The Politics of (In) Visibility

Call for Proposals

University of Brighton, UK, 15-16 March 2019

EXTENDED DEADLINE: 18th January 2019

Following a great response to this years CFP we are extending the deadline to give more people the opportunity to be part of this brilliant event. The theme for the 2019 Lesbian Lives Conference is The Politics of (In) Visibility. The 24th edition of this conference is hosted by the University of Brighton Centre for Transforming Sexuality and Gender in conjunction with feminist scholars from University College Dublin and Maynooth University. The organisers of this two-day international and interdisciplinary conference now welcome proposals from academics, scholars, students, activists, documentary and film-makers, writers and artists.

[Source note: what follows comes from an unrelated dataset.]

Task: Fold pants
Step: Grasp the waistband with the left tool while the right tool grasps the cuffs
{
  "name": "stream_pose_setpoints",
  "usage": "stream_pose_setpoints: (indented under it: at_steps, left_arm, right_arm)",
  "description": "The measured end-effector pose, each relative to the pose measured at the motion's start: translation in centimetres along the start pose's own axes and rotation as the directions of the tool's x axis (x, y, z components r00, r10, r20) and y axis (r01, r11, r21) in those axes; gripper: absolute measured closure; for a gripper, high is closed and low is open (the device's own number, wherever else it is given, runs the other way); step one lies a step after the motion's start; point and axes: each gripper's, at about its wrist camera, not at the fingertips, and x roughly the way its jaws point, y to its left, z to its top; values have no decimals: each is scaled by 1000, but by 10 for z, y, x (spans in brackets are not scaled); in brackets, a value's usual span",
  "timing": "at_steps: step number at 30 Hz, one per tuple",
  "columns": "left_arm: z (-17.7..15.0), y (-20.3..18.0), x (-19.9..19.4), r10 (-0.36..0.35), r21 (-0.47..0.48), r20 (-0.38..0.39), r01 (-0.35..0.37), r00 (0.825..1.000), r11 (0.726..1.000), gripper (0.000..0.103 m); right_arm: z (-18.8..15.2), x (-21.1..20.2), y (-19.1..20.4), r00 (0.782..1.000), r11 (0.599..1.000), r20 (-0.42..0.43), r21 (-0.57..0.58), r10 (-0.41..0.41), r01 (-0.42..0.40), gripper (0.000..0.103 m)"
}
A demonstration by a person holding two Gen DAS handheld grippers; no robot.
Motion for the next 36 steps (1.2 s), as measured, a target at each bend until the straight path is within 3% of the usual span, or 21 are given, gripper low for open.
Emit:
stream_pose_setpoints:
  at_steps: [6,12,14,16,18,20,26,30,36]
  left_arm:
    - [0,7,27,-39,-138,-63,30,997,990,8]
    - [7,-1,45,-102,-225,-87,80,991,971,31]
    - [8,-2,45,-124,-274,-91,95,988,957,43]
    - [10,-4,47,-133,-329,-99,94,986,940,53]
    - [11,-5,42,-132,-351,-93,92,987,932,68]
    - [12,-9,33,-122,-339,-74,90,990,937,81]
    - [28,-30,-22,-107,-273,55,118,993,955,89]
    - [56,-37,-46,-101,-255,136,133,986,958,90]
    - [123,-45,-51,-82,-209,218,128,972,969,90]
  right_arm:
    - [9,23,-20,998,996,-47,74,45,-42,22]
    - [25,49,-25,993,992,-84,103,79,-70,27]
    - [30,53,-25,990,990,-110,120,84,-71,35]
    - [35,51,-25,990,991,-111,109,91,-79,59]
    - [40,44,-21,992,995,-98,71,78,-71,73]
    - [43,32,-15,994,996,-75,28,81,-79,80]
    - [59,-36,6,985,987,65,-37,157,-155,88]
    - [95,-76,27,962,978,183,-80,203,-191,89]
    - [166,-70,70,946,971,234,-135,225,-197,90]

The Lesbian Lives Conference is not just the world’s most longstanding academic conference in Lesbian Studies, it is a large international event that draws speakers and participants from all continents and hosts the best-known as well as emerging scholars in the field. In the past we have hosted Emma Donoghue, Jackie Kay, Joan Nestle, Sarah Schulman, Cherry Smyth, Del La Grace Volcano, Sarah Waters, Campbell X and academics such as Sara Ahmed, Terry Castle, Laura Doan, Lisa Downing, Lillian Faderman, Sarah Franklin, Claire Hemmings, Alison Hennegan, Sally R. Munt, Helena Whitbread, Bonnie Zimmerman among many others.

Moving beyond the notion of the politics of visibility as meaning only the politics of being ‘out’ or being about erasure from cultural representation, the conference seeks to further probe what the politics of (in)visibility means to the LGBTQ community and individuals today.  With celebrity culture and new media is visibility still a burning issue? Although visibility has increased, there are still media representations drawing predominantly on limiting stereotypes; lesbians, bisexual women and trans folks continue to be marginalised; yet visual activism and expression; from painting, photography, and documentary making to romcoms, comics, YouTube serials, and slasher fiction are at the heart of LBTQ culture.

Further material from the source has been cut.